→ **WORK ORDER**
Look through the data that follows and copy each line with the string "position".

START INFORMATION PROVIDED

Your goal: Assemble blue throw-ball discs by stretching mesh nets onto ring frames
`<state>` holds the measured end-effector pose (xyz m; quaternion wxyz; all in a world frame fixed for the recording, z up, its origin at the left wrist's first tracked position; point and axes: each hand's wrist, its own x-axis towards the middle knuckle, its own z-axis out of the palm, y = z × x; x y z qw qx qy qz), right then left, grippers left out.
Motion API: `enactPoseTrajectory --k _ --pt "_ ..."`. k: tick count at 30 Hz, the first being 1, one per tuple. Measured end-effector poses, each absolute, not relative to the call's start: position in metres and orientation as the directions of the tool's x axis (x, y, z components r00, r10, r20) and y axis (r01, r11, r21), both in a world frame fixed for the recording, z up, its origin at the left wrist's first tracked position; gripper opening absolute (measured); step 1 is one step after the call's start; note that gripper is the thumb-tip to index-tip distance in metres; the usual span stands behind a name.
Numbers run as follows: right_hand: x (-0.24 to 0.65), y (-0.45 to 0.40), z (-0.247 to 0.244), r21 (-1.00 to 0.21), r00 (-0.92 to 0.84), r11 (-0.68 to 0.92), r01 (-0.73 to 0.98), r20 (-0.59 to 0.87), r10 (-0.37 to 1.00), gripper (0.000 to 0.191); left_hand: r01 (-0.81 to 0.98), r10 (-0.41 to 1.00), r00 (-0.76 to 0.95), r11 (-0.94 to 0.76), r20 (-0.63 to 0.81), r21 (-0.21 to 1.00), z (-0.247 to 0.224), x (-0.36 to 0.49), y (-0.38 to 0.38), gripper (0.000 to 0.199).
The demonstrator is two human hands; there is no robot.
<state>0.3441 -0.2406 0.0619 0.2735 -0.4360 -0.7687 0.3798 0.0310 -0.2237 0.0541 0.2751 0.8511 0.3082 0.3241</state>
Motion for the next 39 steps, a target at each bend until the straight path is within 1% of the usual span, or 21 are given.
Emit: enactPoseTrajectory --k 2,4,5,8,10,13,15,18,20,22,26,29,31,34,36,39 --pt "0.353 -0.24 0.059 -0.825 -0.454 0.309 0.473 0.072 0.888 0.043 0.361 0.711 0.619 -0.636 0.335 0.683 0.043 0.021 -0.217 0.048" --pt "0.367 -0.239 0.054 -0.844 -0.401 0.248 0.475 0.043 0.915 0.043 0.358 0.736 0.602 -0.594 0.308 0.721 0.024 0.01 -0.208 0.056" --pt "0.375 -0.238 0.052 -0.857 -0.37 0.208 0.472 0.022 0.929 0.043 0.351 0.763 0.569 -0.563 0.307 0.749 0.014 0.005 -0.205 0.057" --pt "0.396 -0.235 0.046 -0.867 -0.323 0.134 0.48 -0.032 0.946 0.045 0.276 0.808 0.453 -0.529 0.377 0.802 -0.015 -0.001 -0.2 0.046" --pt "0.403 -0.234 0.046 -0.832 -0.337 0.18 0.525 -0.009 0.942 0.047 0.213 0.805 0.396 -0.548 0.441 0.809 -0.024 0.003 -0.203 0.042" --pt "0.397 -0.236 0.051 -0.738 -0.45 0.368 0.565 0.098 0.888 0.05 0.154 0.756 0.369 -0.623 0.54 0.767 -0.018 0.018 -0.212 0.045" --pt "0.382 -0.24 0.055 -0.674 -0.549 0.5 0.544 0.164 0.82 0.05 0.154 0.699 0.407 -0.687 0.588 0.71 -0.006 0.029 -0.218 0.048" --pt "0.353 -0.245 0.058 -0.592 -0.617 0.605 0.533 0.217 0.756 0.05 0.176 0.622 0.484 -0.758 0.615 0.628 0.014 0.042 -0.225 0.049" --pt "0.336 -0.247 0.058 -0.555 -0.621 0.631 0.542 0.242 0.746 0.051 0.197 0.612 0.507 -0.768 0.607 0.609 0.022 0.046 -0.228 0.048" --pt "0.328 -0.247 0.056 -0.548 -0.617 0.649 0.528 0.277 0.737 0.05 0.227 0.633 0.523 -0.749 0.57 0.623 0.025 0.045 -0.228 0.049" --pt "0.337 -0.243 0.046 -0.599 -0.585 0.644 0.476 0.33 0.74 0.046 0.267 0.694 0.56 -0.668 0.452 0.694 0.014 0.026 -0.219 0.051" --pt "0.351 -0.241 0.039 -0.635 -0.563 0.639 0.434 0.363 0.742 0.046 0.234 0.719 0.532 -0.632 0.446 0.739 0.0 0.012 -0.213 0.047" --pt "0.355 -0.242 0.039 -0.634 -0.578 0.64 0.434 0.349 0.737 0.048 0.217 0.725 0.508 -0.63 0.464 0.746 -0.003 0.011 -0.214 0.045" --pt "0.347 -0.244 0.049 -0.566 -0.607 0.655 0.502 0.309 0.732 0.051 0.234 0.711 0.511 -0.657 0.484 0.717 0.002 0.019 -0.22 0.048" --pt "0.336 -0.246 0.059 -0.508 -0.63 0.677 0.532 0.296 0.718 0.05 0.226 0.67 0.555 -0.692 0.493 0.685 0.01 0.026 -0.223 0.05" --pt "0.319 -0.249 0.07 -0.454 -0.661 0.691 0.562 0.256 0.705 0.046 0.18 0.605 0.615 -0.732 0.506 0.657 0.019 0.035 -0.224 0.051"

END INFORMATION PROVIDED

→ **TASK SOLUTION**
`<state>` holds the measured end-effector pose (xyz m; quaternion wxyz; all in a world frame fixed for the recording, z up, its origin at the left wrist's first tracked position; point and axes: each hand's wrist, its own x-axis towards the middle knuckle, its own z-axis out of the palm, y = z × x; x y z qw qx qy qz), right then left, grippers left out.
Motion API: `enactPoseTrajectory --k _ --pt "_ ..."`. k: tick count at 30 Hz, the first being 1, one per tuple. Measured end-effector poses, each absolute, not relative to the call's start: position in metres and orientation as the directions of the tool's x axis (x, y, z components r00, r10, r20) and y axis (r01, r11, r21), both in a world frame fixed for the recording, z up, its origin at the left wrist's first tracked position; gripper opening absolute (measured); step 1 is one step after the call's start; note that gripper is the thumb-tip to index-tip distance in metres; the usual span stands behind a name.

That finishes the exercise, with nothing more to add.